Jacobs et al., 2016 [16]	26 with CD, 10 with UC and 54 healthy first-degree relatives	Stool samples (16S rRNA sequencing and HPLC)	Microbial diversity was reduced in CD. Bifidibacterium adolescentis and Parabacteroides distasonis were enriched, whilst Faecalibacterium prausntizii and Bacteroides fragilis were reduced in CD. CA, 7-keto-DCA, CDCA sulphate and 3-sulfo-DCA were increased in CD.
Lloyd-Price et al., 2019 [18]	67 with CD, 38 with UC and 27 non-IBDs	Stool samples (metagenomic sequencing and metabolomic analysis)	α-Diversity was decreased and Faecalibacterium prausnitzii and Roseburia hominis were depleted, whilst Escherichia coli was enriched in CD. Primary BA cholate and conjugated BAs (CA, GCA, TCA and GCDCA) were increased, whilst secondary BAs (LCA and DCA) were reduced in IBD.
Wang et al., 2021 [19]	29 pediatric patients with CD and 20 HCs	Fecal samples (16S rRNA sequencing and UPLC-MS)	No significant difference was found in α-diversity between CD and HC. The genera Bifidobacteria and Clostridium (clusters IV and XI) were decreased in CD. CD showed an increased level of conjugated and primary BAs and a decreased level of unconjugated and secondary BAs (DCA, LCA and hyodeoxycholic acid).

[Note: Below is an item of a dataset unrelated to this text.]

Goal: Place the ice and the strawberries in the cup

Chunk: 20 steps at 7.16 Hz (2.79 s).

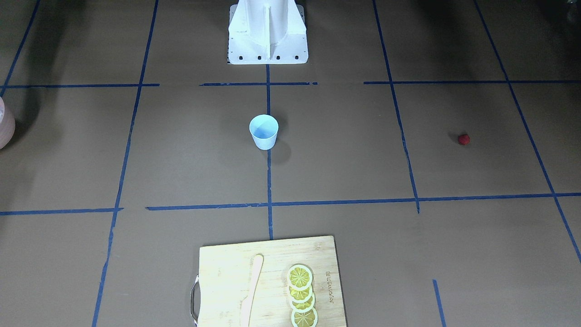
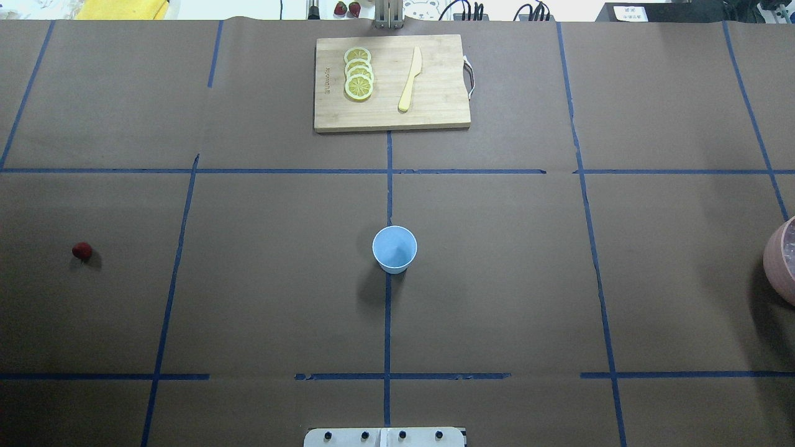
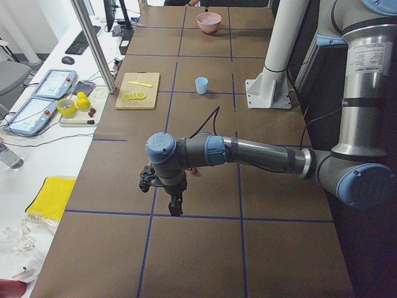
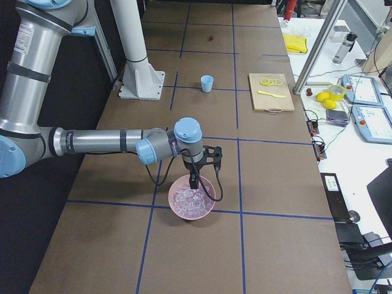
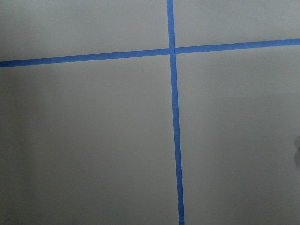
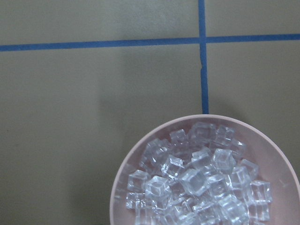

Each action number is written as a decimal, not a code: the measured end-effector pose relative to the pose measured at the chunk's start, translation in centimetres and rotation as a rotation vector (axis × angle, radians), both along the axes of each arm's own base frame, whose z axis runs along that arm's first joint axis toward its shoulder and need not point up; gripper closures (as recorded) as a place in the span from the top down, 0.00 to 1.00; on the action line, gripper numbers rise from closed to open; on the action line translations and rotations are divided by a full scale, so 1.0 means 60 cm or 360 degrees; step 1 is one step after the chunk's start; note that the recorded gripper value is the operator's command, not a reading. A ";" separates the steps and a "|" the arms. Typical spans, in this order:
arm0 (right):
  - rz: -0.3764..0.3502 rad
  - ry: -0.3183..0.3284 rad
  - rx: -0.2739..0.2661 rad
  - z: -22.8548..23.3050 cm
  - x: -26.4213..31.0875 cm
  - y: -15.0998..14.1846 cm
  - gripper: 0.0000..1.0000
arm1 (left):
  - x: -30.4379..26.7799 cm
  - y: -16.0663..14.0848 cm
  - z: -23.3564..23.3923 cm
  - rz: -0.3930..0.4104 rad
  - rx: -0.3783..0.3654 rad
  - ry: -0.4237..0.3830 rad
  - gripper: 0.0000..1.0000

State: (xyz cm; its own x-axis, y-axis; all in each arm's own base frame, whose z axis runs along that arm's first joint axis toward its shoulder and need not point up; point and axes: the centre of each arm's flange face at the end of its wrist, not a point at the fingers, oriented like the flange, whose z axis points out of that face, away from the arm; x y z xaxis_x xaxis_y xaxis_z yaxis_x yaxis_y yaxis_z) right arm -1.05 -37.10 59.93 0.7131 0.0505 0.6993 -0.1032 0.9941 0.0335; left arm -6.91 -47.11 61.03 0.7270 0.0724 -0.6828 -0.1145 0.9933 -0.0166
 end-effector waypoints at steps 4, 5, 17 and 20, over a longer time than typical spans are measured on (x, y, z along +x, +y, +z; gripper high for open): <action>-0.0103 0.0035 -0.0078 0.045 -0.032 0.026 0.77 | 0.003 -0.001 -0.006 -0.0007 0.0005 0.0035 1.00; -0.0146 0.0043 -0.0072 0.056 -0.039 0.028 0.77 | 0.003 -0.002 -0.006 -0.0007 0.0007 0.0036 1.00; -0.0353 0.0078 -0.0081 0.131 -0.077 0.019 0.70 | 0.002 -0.001 -0.012 -0.0005 0.0021 0.0039 1.00; -0.0365 0.0078 -0.0091 0.142 -0.078 0.019 0.65 | 0.002 -0.001 -0.013 -0.0006 0.0023 0.0039 1.00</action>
State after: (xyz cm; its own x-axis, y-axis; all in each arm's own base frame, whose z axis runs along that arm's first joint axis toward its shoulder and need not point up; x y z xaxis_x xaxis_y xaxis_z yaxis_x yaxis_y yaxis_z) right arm -5.72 -35.98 68.48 0.7435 -0.0780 0.6641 0.1257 0.9918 -0.0242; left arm -6.79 -47.15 60.26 0.7103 0.0798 -0.6993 -0.1110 0.9938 0.0006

Weng et al., 2019 [37]	173 with CD, 107 with UC and 42 HCs	Fecal samples (metagenomic sequencing and metabolomic analysis) Mucosal biopsy samples (16S rRNA sequencing)	α-Diversity was remarkably reduced in CD. Enterococcus and Hydrogenophilus were enriched in fecal and mucosal samples of IBD. Proteobacteria was enriched in mucosal samples of IBD. LCA, CDCA and tauro-LCA were remarkably decreased in IBD.
Murakami et al., 2018 [38]	Six with CD, six with UC and 26 HCs	Fecal samples (T-RFLP analysis and HPLC) Serum samples (HPLC)	The proportion of fecal Clostridium cluster XIVa was remarkably reduced in IBD. Fecal and serum DCA/(DCA + CA) in IBD were reduced compared with those in healthy subjects.

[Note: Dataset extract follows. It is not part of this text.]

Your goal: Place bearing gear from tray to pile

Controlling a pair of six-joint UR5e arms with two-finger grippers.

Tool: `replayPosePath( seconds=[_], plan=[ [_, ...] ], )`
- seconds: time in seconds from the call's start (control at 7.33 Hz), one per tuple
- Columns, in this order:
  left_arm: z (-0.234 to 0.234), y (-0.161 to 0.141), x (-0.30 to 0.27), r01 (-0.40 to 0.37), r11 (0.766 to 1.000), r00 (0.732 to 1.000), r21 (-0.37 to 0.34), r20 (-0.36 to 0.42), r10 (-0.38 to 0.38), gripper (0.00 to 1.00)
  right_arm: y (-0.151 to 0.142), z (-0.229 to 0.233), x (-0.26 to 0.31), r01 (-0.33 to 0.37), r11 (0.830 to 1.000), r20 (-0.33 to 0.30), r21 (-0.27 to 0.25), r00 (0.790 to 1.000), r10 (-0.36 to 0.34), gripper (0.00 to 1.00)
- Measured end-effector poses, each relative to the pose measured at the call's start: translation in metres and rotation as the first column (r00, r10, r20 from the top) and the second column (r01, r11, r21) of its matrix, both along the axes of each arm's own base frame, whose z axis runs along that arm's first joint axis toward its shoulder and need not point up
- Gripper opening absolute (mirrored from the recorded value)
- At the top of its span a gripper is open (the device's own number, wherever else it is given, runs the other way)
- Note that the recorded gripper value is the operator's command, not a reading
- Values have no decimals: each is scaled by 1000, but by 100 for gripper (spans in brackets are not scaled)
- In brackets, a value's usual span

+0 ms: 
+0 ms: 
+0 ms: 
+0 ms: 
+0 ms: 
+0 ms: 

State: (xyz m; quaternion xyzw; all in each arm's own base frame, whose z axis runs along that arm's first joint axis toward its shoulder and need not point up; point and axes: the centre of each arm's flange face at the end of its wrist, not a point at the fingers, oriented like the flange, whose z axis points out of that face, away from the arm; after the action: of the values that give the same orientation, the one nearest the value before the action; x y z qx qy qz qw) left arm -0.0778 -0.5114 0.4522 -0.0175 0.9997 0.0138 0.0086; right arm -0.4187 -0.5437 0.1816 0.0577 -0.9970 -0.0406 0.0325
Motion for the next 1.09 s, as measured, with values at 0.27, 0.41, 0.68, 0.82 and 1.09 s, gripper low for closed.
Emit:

Diederen et al., 2020 [39]	43 pediatric patients with CD and 18 HCs	Fecal samples (16S rRNA sequencing and HPLC)	OTU richness was reduced in CD but the diversity did not remarkably differ between CD and HC. Eubacterium rectale, Bifidobacterium longum and Ruminococcus bromii were increased, whilst Escherichia coli was decreased in CD. The relative concentration of primary BAs was increased in CD.
Yang et al., 2021 [22]	32 patients with UC and 23 HCs	Fecal samples (16S rRNA sequencing and UPLC-MS)	Faecalibacterium, Roseburia, Butyricicoccus and Clostridium were reduced, whilst Enterobacteriaceae, Enterobacteriales, and Escherichia_Shigella were enriched in UC. The secondary BAs, such as LCA, DCA and tauro-LCA were decreased significantly, whilst primary and conjugated BAs (CA, TCA and G/TCDCA) were increased in UC.

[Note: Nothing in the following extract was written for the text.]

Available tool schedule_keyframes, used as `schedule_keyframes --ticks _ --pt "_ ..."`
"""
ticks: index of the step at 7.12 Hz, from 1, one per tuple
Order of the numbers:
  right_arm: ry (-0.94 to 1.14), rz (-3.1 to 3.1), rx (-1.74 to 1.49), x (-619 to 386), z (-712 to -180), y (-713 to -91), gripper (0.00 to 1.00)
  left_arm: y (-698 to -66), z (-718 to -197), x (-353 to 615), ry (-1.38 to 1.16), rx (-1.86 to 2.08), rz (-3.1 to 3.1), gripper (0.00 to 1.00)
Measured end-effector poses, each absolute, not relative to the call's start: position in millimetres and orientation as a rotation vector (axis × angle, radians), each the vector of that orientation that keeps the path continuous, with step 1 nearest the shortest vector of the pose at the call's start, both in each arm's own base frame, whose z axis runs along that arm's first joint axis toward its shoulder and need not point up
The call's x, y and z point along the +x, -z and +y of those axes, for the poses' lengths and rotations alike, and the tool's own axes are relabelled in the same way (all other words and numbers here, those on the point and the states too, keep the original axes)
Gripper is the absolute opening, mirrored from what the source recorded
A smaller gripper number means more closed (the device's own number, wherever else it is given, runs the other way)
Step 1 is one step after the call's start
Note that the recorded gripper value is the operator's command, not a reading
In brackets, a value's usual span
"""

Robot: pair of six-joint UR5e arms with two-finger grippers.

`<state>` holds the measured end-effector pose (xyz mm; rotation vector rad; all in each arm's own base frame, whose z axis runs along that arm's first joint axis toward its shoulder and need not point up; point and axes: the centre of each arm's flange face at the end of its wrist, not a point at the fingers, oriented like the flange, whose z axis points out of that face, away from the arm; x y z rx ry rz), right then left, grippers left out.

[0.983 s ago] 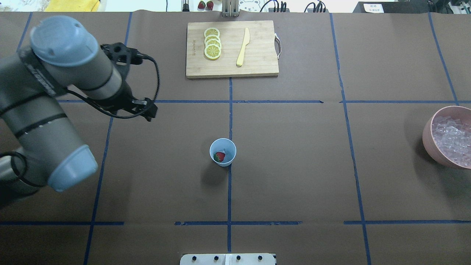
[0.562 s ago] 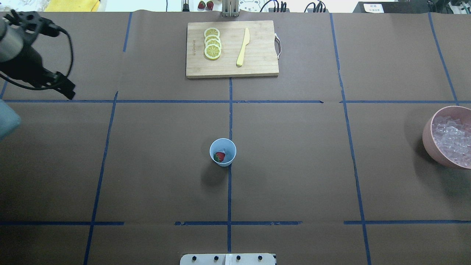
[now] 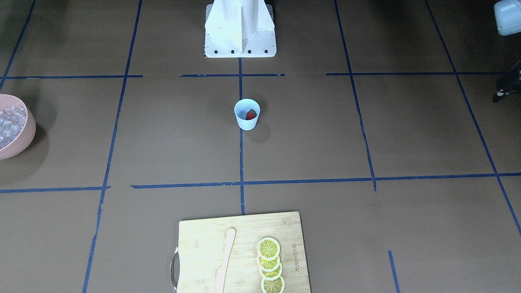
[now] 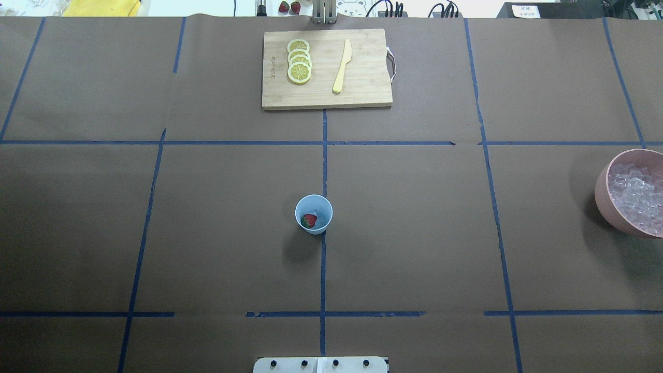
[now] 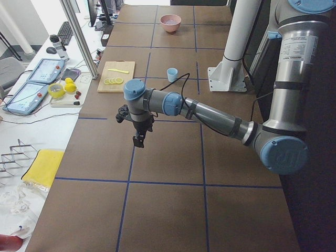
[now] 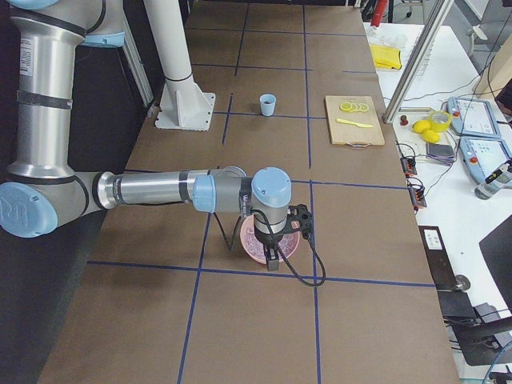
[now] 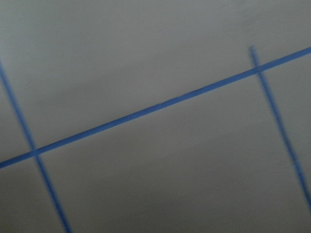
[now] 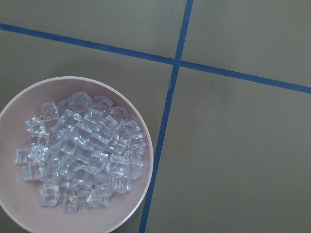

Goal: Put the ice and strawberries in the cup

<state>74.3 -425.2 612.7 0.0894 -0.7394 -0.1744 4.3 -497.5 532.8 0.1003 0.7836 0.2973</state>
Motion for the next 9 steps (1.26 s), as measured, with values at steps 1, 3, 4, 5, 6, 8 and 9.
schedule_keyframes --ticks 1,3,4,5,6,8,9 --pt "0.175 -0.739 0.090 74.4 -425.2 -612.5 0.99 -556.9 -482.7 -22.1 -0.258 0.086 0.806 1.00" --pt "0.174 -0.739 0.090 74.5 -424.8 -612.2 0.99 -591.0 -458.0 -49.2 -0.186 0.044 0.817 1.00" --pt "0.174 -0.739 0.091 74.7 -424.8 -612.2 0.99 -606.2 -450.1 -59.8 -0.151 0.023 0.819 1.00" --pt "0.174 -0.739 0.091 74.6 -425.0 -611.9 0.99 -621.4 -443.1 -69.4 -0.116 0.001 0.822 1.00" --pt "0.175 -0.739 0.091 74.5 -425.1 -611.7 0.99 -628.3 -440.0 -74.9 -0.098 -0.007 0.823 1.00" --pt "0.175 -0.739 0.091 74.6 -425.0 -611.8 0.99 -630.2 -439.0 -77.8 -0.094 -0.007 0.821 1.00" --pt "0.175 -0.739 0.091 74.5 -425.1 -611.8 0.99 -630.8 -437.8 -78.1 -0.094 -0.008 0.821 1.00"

Abbreviations: HPLC, high-performance liquid chromatography; T-RFLP, terminal restriction fragment length polymorphism analysis; UPLC-MS, ultraperformance liquid chromatography coupled with mass spectrometry; OTU, operational taxonomic unit; IBD, inflammatory bowel disease; UC, ulcerative colitis; CD, Crohn’s disease; HC, healthy controls; FAP, familial adenomatous polyposis; BA, bile acid; CA, cholic acid; CDCA, chenodeoxycholic acid; DCA, deoxycholic acid; LCA, lithocholic acid; GCA, glycocholic acid; TCA, taurocholic acid; GCDCA, glycochenodeoxycholic acid.